Por fim, Jorge Gomides disse que é preciso trabalhar mecanismos para o dependente parar de usar a droga em definitivo, porque ele nunca vai conseguir ter o consumo sob controle. “A vida do dependente tem que seguir sem o uso da droga”.  Ele defendeu que se promova um debate amplo com as autoridades e reconheceu que este não é um problema apenas de Segurança Pública. Há sete anos que moro aqui e tento ser ouvido pelo secretário de Estado da Saúde. “A gente precisa ajudar essas pessoas a encontrarem um novo amor”. (Agência Alese)

Rodrigo Vasco

Outro palestrante no evento foi o presidente do Instituto Voz Brasil, o advogado Rodrigo Vasco. Ele destacou que no dia 27 de outubro o Tribunal de Contas abrigará um amplo debate sobre o tema, voltado para prefeitos, secretários de Saúde e demais interessados. Ele lamentou o desinteresse de gestores públicos pelo debate.

ALM_4512“Infelizmente nem todo gestor público tem o perfil. Muita gente se dedica a reclamar da violência, mas se promove um debate e as pessoas não prestigiam, não participam. É preciso sair dessa inércia para mudarmos este quadro. Hoje estamos assustados com a falta de unidades terapêuticas para o tratamento desses dependentes”, pontuou o advogado.

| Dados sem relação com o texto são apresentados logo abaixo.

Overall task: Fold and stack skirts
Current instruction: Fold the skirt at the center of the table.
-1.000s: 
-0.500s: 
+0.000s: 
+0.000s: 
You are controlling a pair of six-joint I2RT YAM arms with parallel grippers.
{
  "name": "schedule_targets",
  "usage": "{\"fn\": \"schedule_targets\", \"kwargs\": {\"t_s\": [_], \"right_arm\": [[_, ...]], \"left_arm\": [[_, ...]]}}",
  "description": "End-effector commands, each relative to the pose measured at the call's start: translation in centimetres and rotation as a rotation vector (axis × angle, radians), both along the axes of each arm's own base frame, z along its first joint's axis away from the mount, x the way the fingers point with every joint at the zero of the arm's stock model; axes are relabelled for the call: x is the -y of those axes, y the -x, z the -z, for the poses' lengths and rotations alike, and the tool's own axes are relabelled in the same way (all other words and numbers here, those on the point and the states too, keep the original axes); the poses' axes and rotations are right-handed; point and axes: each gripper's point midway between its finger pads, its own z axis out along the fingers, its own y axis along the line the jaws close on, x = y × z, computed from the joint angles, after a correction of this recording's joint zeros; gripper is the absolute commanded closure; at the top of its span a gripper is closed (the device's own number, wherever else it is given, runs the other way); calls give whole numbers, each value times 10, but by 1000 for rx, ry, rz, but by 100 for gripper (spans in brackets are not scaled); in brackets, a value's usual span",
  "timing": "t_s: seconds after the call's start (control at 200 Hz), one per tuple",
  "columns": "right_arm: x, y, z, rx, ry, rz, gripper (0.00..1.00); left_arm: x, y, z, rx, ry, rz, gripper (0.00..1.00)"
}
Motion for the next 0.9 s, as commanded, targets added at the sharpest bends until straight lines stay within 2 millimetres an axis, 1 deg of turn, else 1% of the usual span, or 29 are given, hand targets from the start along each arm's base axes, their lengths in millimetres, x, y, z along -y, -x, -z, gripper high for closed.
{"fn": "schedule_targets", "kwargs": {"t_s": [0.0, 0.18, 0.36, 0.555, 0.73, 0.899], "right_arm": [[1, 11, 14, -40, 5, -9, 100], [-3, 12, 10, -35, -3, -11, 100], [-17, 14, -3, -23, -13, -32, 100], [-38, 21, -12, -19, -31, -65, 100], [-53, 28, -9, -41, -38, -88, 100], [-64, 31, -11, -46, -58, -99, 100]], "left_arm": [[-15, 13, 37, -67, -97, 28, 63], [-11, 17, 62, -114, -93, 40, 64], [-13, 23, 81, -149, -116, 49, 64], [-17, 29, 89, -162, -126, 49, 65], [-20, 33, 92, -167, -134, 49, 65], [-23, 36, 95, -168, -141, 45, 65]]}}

Rodrigo Vasco seguiu com uma linha bastante crítica, pontuando que falta interesse em debater um assunto tão fundamental quanto o consumo de drogas. “Infelizmente a gente se depara com uma certa apatia do setor público. E o dependente não pode ser afastado de suas funções por conta do seu estado. Ele precisa do tratamento e deve ser feito como qualquer doença”.